There are similar references to permanence in connection with the Sabbath as well, such as Exodus 31:16 – “So the sons of Israel shall observe the Sabbath, to celebrate the Sabbath throughout their generations as a perpetual covenant.” While Sunday is the Lord's Day and the appropriate day for Christians to gather for corporate worship without question (Acts 20:7, 1 Cor. 16:2), does the Bible teach that even believing Jews should still continue to keep the Sabbath as a sign of God's covenant relationship with Israel (see Exodus 31:13)? Many passages in Acts make it clear that Paul and the others in the apostolic church continued to refer to Saturday as the Sabbath of Israel.
There seems to be a lot of evidence in Acts that Jewish Christians in the apostolic church continued to keep the ordinances of Torah, including the Sabbath, to the extent that they were able. According to Ireneaus, John and the other apostles continued to live strictly according the ordinances of Moses.
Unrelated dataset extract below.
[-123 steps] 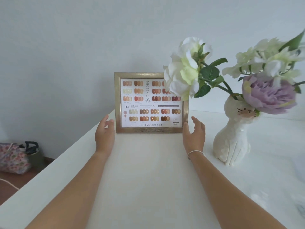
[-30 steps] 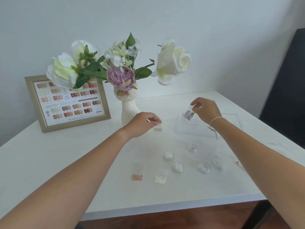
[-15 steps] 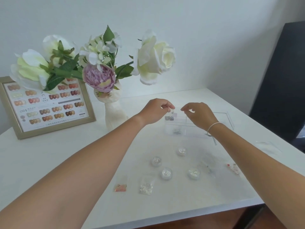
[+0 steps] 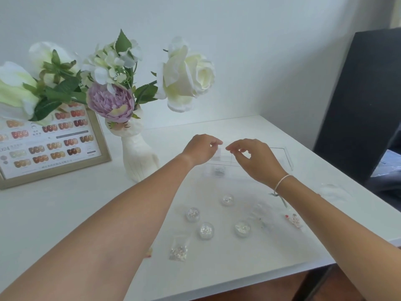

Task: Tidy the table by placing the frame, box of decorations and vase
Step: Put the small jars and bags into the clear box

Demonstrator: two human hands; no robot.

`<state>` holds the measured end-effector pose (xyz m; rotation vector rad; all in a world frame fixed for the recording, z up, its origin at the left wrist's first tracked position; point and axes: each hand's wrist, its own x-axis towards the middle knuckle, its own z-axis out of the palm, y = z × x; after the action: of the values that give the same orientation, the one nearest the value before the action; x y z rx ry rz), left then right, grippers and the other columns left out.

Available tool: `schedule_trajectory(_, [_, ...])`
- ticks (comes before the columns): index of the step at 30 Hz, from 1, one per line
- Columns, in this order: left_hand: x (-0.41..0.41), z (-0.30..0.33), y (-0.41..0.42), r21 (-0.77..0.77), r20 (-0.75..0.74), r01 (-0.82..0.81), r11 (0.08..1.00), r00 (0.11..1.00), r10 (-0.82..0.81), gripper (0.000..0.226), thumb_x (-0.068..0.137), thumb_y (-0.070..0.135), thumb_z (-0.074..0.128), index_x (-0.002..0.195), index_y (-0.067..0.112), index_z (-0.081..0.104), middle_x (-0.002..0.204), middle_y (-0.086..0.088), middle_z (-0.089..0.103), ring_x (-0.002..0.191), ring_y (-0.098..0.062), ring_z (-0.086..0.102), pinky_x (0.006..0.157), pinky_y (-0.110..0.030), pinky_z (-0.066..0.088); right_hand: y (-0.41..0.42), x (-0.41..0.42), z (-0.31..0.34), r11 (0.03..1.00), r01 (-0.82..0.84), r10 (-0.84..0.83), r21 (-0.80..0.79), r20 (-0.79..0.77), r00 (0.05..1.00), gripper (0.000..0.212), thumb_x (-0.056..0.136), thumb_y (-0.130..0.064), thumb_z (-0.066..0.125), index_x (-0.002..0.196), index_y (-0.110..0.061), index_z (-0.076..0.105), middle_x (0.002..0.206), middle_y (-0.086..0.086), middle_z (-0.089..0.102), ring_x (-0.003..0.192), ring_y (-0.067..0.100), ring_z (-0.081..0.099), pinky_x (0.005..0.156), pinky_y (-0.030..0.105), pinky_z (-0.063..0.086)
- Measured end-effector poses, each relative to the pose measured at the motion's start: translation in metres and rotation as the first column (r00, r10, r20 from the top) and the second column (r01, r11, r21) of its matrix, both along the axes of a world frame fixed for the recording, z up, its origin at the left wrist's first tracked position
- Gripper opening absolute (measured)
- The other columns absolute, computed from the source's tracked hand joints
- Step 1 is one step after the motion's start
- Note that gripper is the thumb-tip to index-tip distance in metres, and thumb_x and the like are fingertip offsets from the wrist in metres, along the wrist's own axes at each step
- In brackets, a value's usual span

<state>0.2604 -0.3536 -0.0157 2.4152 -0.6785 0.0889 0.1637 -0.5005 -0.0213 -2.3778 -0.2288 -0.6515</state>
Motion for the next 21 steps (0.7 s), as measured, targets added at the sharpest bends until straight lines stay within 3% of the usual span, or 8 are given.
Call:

Salvation was and is always by grace, never by Law, so my questions do not have to do with soteriology but rather matters of obedience and calling. Now my question(s): Do these passages mean that Jews, especially the faithful remnant that believes in Messiah Jesus, must still keep the Passover and Sabbath for the sake of obedience to God? Would this be analogous to baptism, where we consider a born again believer in Christ, Jew or Gentile, who neglects baptism to be disobedient, but still saved? By the same token, and in light of the cited passages, is a Jewish believer who neglects the Passover and the Sabbath living in disobedience to God? Since the Bible cannot be divided against itself, can we say that certain passages from Paul’s writings that might seem to say otherwise should be interpreted to preserve harmony with Exodus 12:14, 12:24 and 31:16 rather than overturning them? What do you think? The answer that many give to such questions is that such things in the early church were relegated to matters of conscience, but when the God's Law commands Israel with words like “permanent” and “forever”, the law of conscience does not seem to apply. For Gentiles believers such things are clearly issues of conscience I believe, because while we are members of the commonwealth of Israel through Christ (Ephesians 2:12-13), we are still not Israel. But what about the Jews? When it comes to salvation, scripture is clear that there is neither Jew nor Gentile, male or female, slave or free, but isn't obedience and calling a different issue altogether?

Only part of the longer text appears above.